Rechtsgrond bevoegdheden directeursfuncties

Als de aanstelling van de directeur gebeurd is, put die dan zijn bevoegdheden al uit het decreet lokaal bestuur, zelfs als die bepalingen nog niet in werking getreden zijn? Artikel 174 DLB (resp. 178 DLB) dat stelt de algemeen (resp. financieel) directeur de bevoegdheden uitoefent die aan de secretaris (resp. financieel beheerder) zijn toevertrouwd, treedt pas in werking op 1 januari 2019. Of oefent de algemeen (resp. financieel) directeur de bevoegdheden van de gemeentesecretaris/OCMW-secretaris (resp. financieel beheerders) in het gemeentedecreet/OCMW-decreet uit ?
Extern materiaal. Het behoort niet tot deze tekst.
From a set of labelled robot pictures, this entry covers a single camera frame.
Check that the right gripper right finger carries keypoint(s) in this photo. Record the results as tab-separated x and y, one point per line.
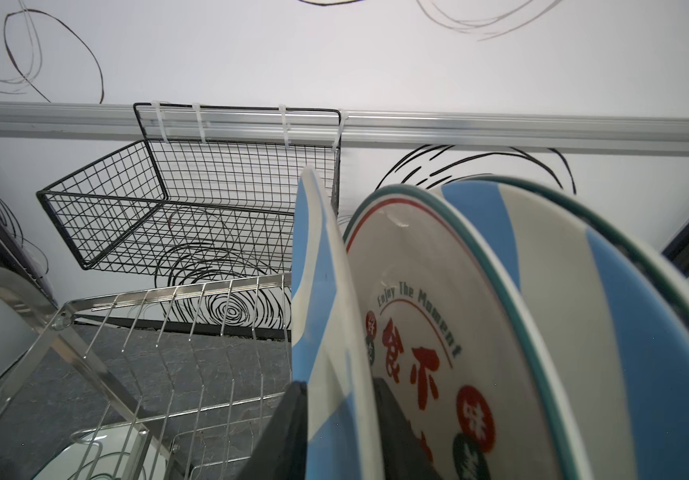
403	456

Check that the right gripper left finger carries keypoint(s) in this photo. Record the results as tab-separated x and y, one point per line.
281	452

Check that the white plate red characters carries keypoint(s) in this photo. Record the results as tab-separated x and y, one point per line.
456	345

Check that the blue white striped plate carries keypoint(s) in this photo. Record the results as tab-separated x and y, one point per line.
620	344

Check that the stainless steel dish rack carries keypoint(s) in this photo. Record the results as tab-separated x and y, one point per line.
165	383

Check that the black wire basket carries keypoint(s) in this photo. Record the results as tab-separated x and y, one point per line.
207	191
Het decreet lokaal bestuur zelf treedt grotendeels pas in werking op 1 januari 2019. De aanstelling van algemeen en financieel directeur gaat het decreet lokaal bestuur bijgevolg vooraf, tenzij geen beslissing wordt genomen voor 1 augustus 2018. Om dit te overbruggen bepaalt artikel 587 DLB dat de algemeen (resp. financieel) directeur in deze overgangsfase alle taken en bevoegdheden uitoefent die het Gemeente- en OCMW-decreet aan de secretaris (resp. financieel beheerder) van gemeente en OCMW toevertrouwen. De directeurs staan vanaf hun aanstelling ten dienste van gemeente en OCMW (artikel 587, derde lid DLB).

De directeuren oefenen in eerste instantie dus nog de bevoegdheden conform de huidige organieke decreten uit, maar wel ten dienste van de beide besturen (gemeente en OCMW), om pas na 1 januari 2019 binnen het kader van het decreet lokaal bestuur te opereren.